* [Activity]: Your reply should be the whole listing, copied exactly, with the pictures left out.

------ Information provided

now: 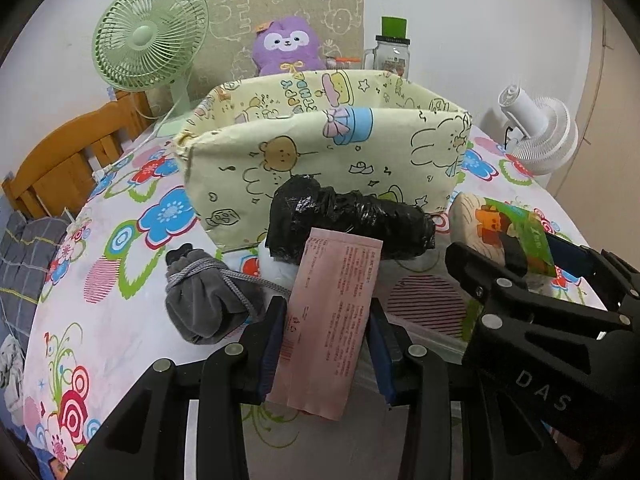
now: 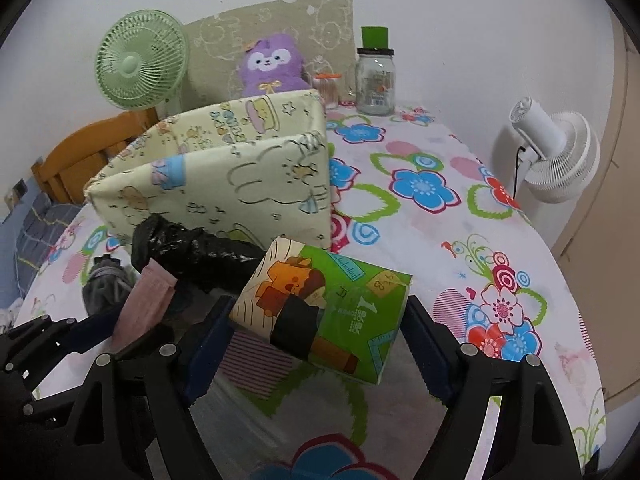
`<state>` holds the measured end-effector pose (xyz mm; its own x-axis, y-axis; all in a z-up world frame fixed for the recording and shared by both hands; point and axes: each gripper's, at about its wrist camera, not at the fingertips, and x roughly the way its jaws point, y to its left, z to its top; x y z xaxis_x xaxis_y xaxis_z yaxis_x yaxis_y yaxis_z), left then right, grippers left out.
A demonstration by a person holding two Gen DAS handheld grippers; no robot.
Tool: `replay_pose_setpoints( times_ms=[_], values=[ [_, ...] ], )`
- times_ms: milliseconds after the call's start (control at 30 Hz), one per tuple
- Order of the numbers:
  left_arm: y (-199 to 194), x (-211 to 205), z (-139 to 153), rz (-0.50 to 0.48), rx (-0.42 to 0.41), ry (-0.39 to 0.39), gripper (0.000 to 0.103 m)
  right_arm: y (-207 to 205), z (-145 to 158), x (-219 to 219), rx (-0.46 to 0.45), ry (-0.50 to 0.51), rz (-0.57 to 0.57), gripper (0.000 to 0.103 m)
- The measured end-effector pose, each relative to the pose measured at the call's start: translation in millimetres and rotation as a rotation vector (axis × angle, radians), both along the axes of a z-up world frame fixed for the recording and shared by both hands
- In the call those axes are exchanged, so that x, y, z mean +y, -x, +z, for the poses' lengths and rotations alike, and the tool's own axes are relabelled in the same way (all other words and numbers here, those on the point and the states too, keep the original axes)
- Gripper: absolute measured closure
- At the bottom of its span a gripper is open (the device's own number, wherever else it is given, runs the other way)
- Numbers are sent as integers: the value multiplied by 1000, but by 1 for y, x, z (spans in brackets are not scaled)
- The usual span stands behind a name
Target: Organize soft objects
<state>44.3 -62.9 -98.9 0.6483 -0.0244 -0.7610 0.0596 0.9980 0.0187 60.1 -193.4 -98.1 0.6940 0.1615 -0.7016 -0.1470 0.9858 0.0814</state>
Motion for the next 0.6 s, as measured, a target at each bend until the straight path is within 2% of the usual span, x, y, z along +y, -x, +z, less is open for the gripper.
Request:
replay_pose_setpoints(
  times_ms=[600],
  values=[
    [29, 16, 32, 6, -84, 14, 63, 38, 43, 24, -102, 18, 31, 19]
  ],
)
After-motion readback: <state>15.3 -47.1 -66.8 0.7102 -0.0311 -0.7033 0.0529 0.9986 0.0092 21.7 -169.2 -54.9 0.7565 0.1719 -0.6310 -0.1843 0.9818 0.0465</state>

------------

* [Answer to the problem]:
now: 
now: 
`<state>` holds the measured end-effector pose (xyz mm; its own x-axis, y-axis; all in a z-up world frame fixed for the recording and shared by both hands; point and axes: each gripper's, at about its wrist camera, not at the fingertips, and x roughly the way its jaws point, y to its left, z to its top; x y z xaxis_x xaxis_y xaxis_z yaxis_x yaxis_y yaxis_z), left then right, grippers left out.
A demonstration by a person holding two Gen DAS handheld grippers; no robot.
Tool: `replay_pose_setpoints( times_ms=[_], values=[ [_, ...] ], )`
- times_ms: milliseconds after the call's start (control at 30 Hz), one per tuple
- Order of the numbers:
  left_arm: y (-199 to 194), x (-211 to 205), z (-139 to 153), rz (-0.50 to 0.48), rx (-0.42 to 0.41), ry (-0.39 to 0.39), gripper (0.000 to 0.103 m)
  right_arm: y (-207 to 205), z (-145 to 158), x (-219 to 219), rx (-0.46 to 0.45), ry (-0.50 to 0.51), rz (-0.57 to 0.57), gripper (0.000 to 0.103 m)
- The measured end-effector pose, each relative to the pose measured at the call's start: translation in millimetres and rotation as a rotation vector (axis × angle, radians), both along the axes of a z-up world frame fixed for the recording and shared by both hands
- In the call those axes are exchanged, so that x, y, z mean +y, -x, +z, for the poses' lengths and rotations alike, and the tool's own axes are relabelled in the same way (all other words and numbers here, those on the point and the states too, keep the original axes)
- Gripper: absolute measured closure
- At the bottom of its span a gripper is open (the device's own number, wherever else it is given, runs the other way)
- Numbers are sent as integers: the value multiplied by 1000, but by 1 for y, x, z (spans in brackets are not scaled)
- The usual span stands behind a name
Target: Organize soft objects
<state>44.3 -62.9 -98.9 0.6483 -0.0244 -0.7610 0.0596 0.9980 0.0187 60.1 -193.4 -98.1 0.6940 0.1615 -0.7016 -0.1470 0.9858 0.0814</state>
Motion for the next 0.6 s, as measured, a target at each bend until the straight path is within 2% of the usual span, x, y, z along +y, -x, +z, less is open for the gripper.
Request:
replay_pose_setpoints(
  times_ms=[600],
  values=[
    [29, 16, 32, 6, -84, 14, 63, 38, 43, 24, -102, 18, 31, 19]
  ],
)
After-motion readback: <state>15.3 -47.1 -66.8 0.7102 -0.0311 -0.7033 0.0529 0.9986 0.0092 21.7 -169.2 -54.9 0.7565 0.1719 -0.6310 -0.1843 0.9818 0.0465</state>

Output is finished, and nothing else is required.